EXERCISE AIM ▸ Word for word, retype the records below.

[Records from a collection]
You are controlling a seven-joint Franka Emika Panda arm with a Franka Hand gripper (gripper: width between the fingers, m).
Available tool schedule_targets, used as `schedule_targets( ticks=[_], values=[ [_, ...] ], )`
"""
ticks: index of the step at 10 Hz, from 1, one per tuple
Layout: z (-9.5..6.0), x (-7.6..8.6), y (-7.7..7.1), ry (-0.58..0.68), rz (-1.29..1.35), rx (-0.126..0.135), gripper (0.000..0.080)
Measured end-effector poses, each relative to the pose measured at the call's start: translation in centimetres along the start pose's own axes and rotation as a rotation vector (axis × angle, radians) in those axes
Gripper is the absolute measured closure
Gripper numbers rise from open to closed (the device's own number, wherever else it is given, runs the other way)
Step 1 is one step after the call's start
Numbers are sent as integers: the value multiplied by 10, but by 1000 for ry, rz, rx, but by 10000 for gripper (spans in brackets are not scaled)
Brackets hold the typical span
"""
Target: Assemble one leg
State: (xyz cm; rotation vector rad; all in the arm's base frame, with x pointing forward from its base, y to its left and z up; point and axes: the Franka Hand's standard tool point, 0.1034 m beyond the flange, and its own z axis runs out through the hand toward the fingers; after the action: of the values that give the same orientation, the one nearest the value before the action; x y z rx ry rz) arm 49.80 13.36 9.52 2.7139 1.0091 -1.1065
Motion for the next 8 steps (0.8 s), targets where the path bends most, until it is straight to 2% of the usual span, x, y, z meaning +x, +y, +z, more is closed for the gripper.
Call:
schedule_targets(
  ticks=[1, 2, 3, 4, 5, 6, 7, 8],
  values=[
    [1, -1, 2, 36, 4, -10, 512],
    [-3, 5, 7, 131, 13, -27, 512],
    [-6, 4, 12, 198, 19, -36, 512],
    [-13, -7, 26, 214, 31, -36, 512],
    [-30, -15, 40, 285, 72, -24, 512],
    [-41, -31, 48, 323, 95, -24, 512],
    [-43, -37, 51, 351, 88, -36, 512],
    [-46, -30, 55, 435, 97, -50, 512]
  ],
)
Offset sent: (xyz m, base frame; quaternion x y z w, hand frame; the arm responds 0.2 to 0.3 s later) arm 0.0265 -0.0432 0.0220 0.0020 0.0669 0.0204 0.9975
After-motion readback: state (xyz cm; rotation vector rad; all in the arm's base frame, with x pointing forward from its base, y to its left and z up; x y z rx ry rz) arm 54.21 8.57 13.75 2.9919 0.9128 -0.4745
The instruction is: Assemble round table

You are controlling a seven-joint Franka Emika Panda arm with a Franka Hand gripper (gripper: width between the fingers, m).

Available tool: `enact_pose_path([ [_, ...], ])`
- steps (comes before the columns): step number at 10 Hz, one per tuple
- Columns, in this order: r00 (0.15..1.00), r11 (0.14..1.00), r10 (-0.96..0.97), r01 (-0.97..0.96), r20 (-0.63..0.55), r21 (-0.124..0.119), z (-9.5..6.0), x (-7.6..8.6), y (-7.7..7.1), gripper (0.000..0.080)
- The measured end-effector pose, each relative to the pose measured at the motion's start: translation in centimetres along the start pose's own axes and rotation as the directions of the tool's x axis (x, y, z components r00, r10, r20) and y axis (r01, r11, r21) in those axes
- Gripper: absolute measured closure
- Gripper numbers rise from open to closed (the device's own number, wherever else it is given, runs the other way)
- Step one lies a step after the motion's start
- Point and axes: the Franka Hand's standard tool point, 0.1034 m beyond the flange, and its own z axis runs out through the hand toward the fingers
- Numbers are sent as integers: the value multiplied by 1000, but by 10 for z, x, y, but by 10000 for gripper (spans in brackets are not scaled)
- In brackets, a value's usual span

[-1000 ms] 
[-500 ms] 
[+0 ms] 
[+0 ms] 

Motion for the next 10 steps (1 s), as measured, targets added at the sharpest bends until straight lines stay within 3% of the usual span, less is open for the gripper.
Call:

EXERCISE RESULT ▸
You are controlling a seven-joint Franka Emika Panda arm with a Franka Hand gripper (gripper: width between the fingers, m).
Available tool schedule_targets, used as `schedule_targets( ticks=[_], values=[ [_, ...] ], )`
"""
ticks: index of the step at 10 Hz, from 1, one per tuple
Layout: z (-9.5..6.0), x (-7.6..8.6), y (-7.7..7.1), ry (-0.58..0.68), rz (-1.29..1.35), rx (-0.126..0.135), gripper (0.000..0.080)
Measured end-effector poses, each relative to the pose measured at the call's start: translation in centimetres along the start pose's own axes and rotation as a rotation vector (axis × angle, radians) in those axes
Gripper is the absolute measured closure
Gripper numbers rise from open to closed (the device's own number, wherever else it is given, runs the other way)
Step 1 is one step after the call's start
Numbers are sent as integers: the value multiplied by 10, but by 1000 for ry, rz, rx, but by 10000 for gripper (spans in brackets are not scaled)
Brackets hold the typical span
"""
Target: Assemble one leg
State: (xyz cm; rotation vector rad; all in the arm's base frame, with x pointing forward from its base, y to its left and z up; point and axes: the Franka Hand's standard tool point, 0.1034 m beyond the flange, and its own z axis runs out through the hand toward the fingers; after the action: of the values that give the same orientation, the one nearest the value before the action; x y z rx ry rz) arm 49.80 13.36 9.52 2.7139 1.0091 -1.1065
Motion for the next 8 steps (0.8 s), targets where the path bends most, until it is straight to 2% of the usual span, x, y, z meaning +x, +y, +z, more is closed for the gripper.
Call:
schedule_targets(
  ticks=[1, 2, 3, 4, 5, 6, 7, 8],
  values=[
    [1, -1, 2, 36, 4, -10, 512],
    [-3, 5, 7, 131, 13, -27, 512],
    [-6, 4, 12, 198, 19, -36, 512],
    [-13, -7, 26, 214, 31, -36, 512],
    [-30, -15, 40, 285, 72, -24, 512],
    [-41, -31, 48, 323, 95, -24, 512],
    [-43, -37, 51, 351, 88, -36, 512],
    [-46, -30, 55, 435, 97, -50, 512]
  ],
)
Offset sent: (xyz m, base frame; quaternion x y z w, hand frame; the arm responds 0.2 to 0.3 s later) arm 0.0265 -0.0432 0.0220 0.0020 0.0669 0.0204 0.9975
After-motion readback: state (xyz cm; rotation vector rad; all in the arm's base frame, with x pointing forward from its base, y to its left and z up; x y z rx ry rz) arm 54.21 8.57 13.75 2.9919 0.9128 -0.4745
The instruction is: Assemble round table

You are controlling a seven-joint Franka Emika Panda arm with a Franka Hand gripper (gripper: width between the fingers, m).

Available tool: `enact_pose_path([ [_, ...], ])`
- steps (comes before the columns): step number at 10 Hz, one per tuple
- Columns, in this order: r00 (0.15..1.00), r11 (0.14..1.00), r10 (-0.96..0.97), r01 (-0.97..0.96), r20 (-0.63..0.55), r21 (-0.124..0.119), z (-9.5..6.0), x (-7.6..8.6), y (-7.7..7.1), gripper (0.000..0.080)
- The measured end-effector pose, each relative to the pose measured at the motion's start: translation in centimetres along the start pose's own axes and rotation as the directions of the tool's x axis (x, y, z components r00, r10, r20) and y axis (r01, r11, r21) in those axes
- Gripper: absolute measured closure
- Gripper numbers rise from open to closed (the device's own number, wherever else it is given, runs the other way)
- Step one lies a step after the motion's start
- Point and axes: the Franka Hand's standard tool point, 0.1034 m beyond the flange, and its own z axis runs out through the hand toward the fingers
- Numbers are sent as integers: the value multiplied by 1000, but by 10 for z, x, y, but by 10000 for gripper (spans in brackets are not scaled)
- In brackets, a value's usual span

[-1000 ms] 
[-500 ms] 
[+0 ms] 
[+0 ms] 

Motion for the next 10 steps (1 s), as measured, targets added at the sharpest bends until straight lines stay within 3% of the usual span, less is open for the gripper.
Call:

No further output is required.